◆ **Exercise directions**
Among the entries below, find each line holding "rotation" and return it.

━━━━━ Exercise material

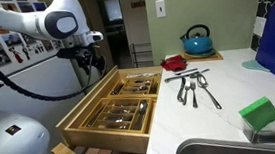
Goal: Put one butter knife on the front left side of the open drawer
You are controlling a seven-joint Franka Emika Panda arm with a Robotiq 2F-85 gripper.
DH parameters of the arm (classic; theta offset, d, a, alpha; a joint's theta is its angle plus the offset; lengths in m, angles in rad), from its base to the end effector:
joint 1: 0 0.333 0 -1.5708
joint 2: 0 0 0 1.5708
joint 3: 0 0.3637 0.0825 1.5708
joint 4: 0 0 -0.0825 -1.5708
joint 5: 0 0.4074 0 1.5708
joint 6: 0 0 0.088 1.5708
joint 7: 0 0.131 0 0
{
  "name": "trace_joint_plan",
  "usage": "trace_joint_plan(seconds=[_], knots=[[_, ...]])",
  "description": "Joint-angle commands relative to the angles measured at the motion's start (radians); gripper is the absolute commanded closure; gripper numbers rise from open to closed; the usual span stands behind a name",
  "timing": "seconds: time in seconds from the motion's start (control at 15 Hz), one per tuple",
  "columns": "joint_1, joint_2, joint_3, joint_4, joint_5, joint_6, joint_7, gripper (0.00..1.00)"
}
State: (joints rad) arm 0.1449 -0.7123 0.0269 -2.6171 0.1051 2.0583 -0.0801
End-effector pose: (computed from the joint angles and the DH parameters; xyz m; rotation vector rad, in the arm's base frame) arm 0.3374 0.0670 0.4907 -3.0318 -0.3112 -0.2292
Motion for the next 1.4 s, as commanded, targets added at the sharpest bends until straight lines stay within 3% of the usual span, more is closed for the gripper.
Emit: trace_joint_plan(seconds=[0.0,0.53,1.07,1.33], knots=[[-0.006,0.000,0.005,0.002,0.004,-0.003,-0.003,0.00],[-0.006,0.001,0.005,0.002,0.004,-0.003,-0.003,0.00],[-0.079,0.306,-0.033,0.336,0.003,-0.100,0.040,0.00],[-0.135,0.480,-0.031,0.492,-0.013,-0.089,0.145,0.00]])
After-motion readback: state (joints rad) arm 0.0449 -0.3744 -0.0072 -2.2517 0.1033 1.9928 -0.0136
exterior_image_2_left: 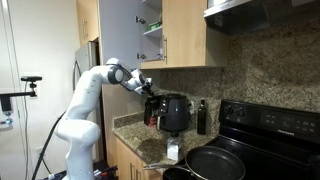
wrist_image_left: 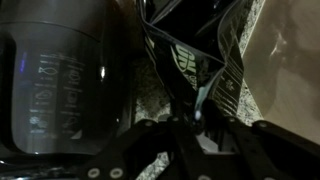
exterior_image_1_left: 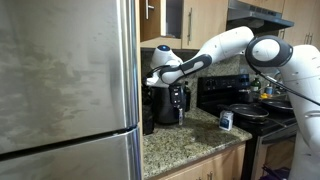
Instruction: Move the black packet to the right and then put it back in the left corner
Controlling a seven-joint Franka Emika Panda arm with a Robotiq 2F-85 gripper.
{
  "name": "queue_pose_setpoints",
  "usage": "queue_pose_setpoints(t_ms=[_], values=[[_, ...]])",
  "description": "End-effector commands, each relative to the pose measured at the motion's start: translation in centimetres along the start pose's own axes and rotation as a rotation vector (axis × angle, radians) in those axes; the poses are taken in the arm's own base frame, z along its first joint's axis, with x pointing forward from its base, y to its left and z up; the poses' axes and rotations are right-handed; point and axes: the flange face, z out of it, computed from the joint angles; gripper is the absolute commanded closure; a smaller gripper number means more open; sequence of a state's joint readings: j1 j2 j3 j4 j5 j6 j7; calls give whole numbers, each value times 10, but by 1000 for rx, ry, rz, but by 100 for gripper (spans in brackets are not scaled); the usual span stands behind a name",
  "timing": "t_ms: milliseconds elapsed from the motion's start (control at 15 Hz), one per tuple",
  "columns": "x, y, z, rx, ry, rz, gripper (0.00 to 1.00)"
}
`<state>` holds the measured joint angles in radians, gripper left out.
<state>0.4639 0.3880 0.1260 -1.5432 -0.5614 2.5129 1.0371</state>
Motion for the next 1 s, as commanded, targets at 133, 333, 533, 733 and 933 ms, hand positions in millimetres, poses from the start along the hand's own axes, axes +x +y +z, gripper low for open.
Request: queue_pose_setpoints(t_ms=[133,333,533,733,933], values=[[43,94,-22,166,-211,117,100],[70,129,-36,315,-333,138,99],[77,171,-57,441,-442,112,99],[75,205,-87,546,-535,58,99],[73,236,-139,648,-593,-8,99]])
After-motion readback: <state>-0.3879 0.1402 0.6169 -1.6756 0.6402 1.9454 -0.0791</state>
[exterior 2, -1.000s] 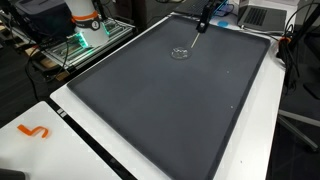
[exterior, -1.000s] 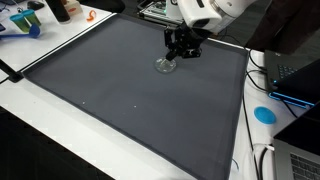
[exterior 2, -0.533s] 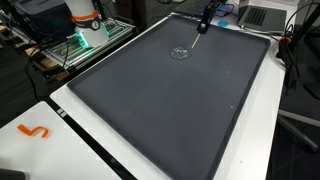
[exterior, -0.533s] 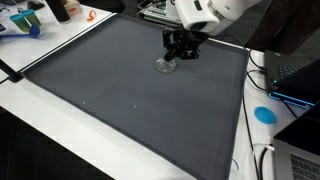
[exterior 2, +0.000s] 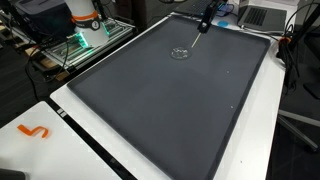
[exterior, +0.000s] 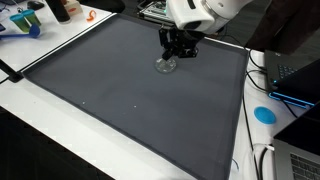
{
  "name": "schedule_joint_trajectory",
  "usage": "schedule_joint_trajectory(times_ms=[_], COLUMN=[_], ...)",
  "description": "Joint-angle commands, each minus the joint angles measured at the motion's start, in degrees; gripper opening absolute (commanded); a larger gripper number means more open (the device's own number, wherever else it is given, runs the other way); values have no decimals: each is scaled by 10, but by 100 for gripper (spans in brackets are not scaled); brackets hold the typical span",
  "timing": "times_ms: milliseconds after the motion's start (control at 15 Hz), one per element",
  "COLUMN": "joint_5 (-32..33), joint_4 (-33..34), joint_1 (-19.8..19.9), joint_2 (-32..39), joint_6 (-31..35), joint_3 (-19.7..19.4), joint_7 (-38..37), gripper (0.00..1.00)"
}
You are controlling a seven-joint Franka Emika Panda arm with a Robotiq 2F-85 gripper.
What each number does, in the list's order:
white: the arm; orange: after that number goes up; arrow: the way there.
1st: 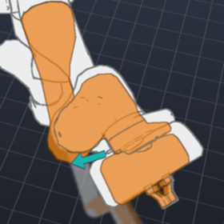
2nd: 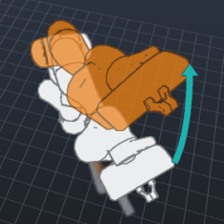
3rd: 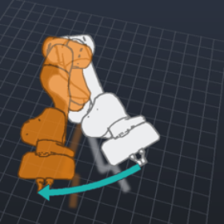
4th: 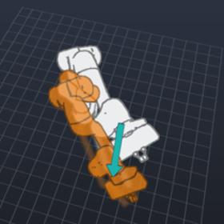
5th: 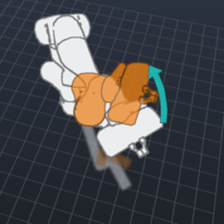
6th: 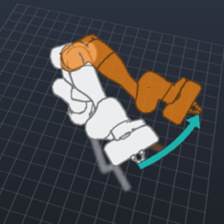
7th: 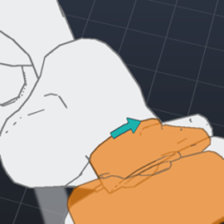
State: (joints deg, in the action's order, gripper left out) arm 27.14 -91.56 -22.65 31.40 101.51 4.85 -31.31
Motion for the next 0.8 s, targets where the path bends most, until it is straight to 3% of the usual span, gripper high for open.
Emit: schedule_joint_trajectory(times_ms=[0, 733], joint_5=[-36, -123], joint_4=[28, 74], joint_1=[11, 66], joint_2=[12, 15], joint_6=[-24, -36], joint_3=[0, -1], joint_7=[38, 142], gripper=[3, 3])
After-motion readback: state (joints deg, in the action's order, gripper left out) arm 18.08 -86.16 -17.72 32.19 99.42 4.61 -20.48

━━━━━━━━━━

◆ **Result for this exercise**
End-effector pose: (computed from the joint angles and the DH parameters; xyz m; rotation vector rad, in the arm's base frame) arm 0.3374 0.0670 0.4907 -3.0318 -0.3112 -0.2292
  "description": "End-effector commands, each relative to the pose measured at the motion's start: translation in centimetres along the start pose's own axes and rotation as a rotation vector (axis × angle, radians) in those axes; the poses are taken in the arm's own base frame, z along its first joint's axis, with x pointing forward from its base, y to its left and z up; the poses' axes and rotations are right-handed; point and axes: the flange face, z out of it, computed from the joint angles; gripper is the absolute commanded closure; a smaller gripper number means more open; sequence of a state's joint readings: j1 j2 j3 j4 j5 j6 j7; calls give whole numbers, each value times 10, but by 1000 for rx, ry, rz, but by 100 for gripper (spans in brackets are not scaled); the usual span stands behind a name",

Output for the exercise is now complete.